On the importance of automated benchmarks

A couple of years ago, Antirez wrote a note on his blog about "The Toilet test". He made a couple of great points, criticizing the test and the method.

That test was mainly about a busy loop querying a remote server and measuring how many queries per second you could do. This is not very representative of how engines like redis – or even quasardb – are used.

That’s why using this test to compare engines doesn’t yield very interesting results.

Kill all humans

Every time quasardb is built, an automated benchmark is ran on the resulting build, provided that all tests passed.

Whether we get a notable performance regression or a performance improvement, we don’t stop until we can explain it or fix it (in the case of a regression). In other words: performance changes are considered show-stopper bugs.

This tests includes complex, multi-threaded queries, but also a variant of the toilet test with a simple put and multiple 1-byte gets in a busy loop.

This busy loop has been key to finding performance regressions as we developed the software, which might sound contradictory with what I just stated above, but this is my blog and I can write whatever the Hell I want.

To be brutally honest, this test is one of the most meaningful performance tests we have with the “maximum bandwidth test” which measures the maximum throughput of quasardb (also known as “Your 100 GbE network is now dead”).

Let me explain: we run the busy loop test on a loop-back, which eliminates network latency. This leaves the TCP stack, kqueue (in the case of FreeBSD), the memory allocator and quasardb. Since the query is only 1 byte large, the impact of the memory allocator is reduced to the minimum.

The higher the value of this test, the lower the quasardb overhead, therefore when working on the engine, this test quickly shows if you added overhead in the critical path.

When your software reaches a certain size, it’s impossible to accurately guess how your changes are going to impact performances, especially because in a multithreaded environment, a lot of optimizations are counter-intuitive.

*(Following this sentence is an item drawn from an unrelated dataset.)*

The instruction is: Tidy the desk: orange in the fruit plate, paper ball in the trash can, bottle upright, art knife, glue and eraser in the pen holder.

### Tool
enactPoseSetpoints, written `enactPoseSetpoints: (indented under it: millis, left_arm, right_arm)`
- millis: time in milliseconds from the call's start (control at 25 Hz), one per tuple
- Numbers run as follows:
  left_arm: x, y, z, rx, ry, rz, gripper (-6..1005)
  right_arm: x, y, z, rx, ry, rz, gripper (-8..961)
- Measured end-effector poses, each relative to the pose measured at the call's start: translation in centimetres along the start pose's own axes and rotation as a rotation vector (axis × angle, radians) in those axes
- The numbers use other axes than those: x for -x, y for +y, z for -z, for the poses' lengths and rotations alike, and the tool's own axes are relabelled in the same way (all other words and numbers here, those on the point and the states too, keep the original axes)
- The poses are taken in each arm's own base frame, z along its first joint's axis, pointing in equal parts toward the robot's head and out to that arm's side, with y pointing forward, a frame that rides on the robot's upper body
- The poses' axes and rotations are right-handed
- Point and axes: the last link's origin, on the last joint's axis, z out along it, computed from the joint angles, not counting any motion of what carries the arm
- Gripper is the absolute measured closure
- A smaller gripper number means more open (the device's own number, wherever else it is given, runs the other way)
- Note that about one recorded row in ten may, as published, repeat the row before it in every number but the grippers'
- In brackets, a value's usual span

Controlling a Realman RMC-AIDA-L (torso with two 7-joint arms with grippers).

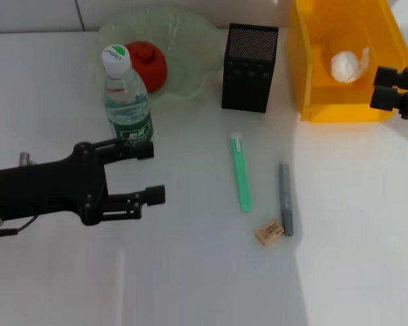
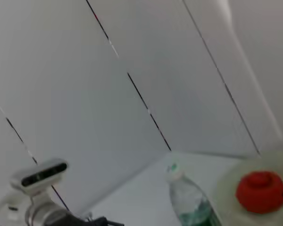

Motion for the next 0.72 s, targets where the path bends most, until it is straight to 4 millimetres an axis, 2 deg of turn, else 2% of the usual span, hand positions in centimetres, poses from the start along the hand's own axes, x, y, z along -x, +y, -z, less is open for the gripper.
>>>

Thus, the only way to avoid ending up with an engine slow as hell as you add features is to benchmark the engine all the time, automatically without any human intervention.

Story from the field

As we were working toward our new major release, quasardb 1.1.0, we had a net performance regression that managed to slip in. This regression appeared gradually with, at every step, a regression within the error margin. Ah, the mirth!

As we 1.1.0 approached closure, we realized we had a 15% performance drop compared to 1.0.1 in the toilet test, which is a lot. When we run the benchmark in a profiler, it clearly shows than more than 95% of the time is spent waiting for the OS, which is good.

When your software only impacts 5% of the benchmark time and you have 15% performance regression, it means there’s something rotten in the kingdom of Denmark.

Through profiling and git log analysis we quickly pin-pointed the problem to a pass-by-value issue, a problem that took two days to be solved.

I’m a huge proponent of the “pass by value” approach in C++, unfortunately, the compiler cannot always elide the copies and using explicit perfect forwarding may not possible because multiple threads need simultaneous read access.

I think it would have taken an insane amount of time if we weren’t able to quickly pinpoint the regression to the appropriate git commit, because even with that it took a while to understand what was going on!

Closing words

Performance is extremely expensive, but those costs can be greatly reduced if you automate benchmarks and have the courage to investigate thoroughly all performance changes.